EXERCISE AIM:
Write out the listing exactly as it is given.

RECORDED INFORMATION:

* * *

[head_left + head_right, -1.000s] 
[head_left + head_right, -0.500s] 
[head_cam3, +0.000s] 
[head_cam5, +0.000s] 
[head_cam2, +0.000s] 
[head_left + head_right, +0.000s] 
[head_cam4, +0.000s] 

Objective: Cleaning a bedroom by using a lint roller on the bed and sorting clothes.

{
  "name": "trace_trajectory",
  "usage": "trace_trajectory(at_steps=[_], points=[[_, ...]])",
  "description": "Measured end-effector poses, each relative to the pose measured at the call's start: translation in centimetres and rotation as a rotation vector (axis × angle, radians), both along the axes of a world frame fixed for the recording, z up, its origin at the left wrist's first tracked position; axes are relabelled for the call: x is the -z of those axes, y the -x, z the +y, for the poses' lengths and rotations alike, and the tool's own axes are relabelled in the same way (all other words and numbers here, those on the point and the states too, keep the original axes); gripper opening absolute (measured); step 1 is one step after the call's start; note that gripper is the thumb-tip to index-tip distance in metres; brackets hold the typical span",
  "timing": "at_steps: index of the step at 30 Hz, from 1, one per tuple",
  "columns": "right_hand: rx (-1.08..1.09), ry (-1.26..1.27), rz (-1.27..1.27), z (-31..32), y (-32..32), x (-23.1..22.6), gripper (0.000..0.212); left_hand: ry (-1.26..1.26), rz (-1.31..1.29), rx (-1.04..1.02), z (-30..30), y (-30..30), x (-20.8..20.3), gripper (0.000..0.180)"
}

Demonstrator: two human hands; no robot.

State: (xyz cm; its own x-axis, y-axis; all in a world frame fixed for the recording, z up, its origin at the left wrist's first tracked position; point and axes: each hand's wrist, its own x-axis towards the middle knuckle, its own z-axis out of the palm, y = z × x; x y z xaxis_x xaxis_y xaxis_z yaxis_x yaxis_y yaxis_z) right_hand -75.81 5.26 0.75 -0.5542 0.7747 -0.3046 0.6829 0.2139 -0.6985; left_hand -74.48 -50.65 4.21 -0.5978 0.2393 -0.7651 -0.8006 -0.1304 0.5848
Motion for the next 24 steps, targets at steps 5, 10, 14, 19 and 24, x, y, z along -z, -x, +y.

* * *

ANSWER TO THIS EXERCISE:
[head_left + head_right, -1.000s] 
[head_left + head_right, -0.500s] 
[head_cam3, +0.000s] 
[head_cam5, +0.000s] 
[head_cam2, +0.000s] 
[head_left + head_right, +0.000s] 
[head_cam4, +0.000s] 

Objective: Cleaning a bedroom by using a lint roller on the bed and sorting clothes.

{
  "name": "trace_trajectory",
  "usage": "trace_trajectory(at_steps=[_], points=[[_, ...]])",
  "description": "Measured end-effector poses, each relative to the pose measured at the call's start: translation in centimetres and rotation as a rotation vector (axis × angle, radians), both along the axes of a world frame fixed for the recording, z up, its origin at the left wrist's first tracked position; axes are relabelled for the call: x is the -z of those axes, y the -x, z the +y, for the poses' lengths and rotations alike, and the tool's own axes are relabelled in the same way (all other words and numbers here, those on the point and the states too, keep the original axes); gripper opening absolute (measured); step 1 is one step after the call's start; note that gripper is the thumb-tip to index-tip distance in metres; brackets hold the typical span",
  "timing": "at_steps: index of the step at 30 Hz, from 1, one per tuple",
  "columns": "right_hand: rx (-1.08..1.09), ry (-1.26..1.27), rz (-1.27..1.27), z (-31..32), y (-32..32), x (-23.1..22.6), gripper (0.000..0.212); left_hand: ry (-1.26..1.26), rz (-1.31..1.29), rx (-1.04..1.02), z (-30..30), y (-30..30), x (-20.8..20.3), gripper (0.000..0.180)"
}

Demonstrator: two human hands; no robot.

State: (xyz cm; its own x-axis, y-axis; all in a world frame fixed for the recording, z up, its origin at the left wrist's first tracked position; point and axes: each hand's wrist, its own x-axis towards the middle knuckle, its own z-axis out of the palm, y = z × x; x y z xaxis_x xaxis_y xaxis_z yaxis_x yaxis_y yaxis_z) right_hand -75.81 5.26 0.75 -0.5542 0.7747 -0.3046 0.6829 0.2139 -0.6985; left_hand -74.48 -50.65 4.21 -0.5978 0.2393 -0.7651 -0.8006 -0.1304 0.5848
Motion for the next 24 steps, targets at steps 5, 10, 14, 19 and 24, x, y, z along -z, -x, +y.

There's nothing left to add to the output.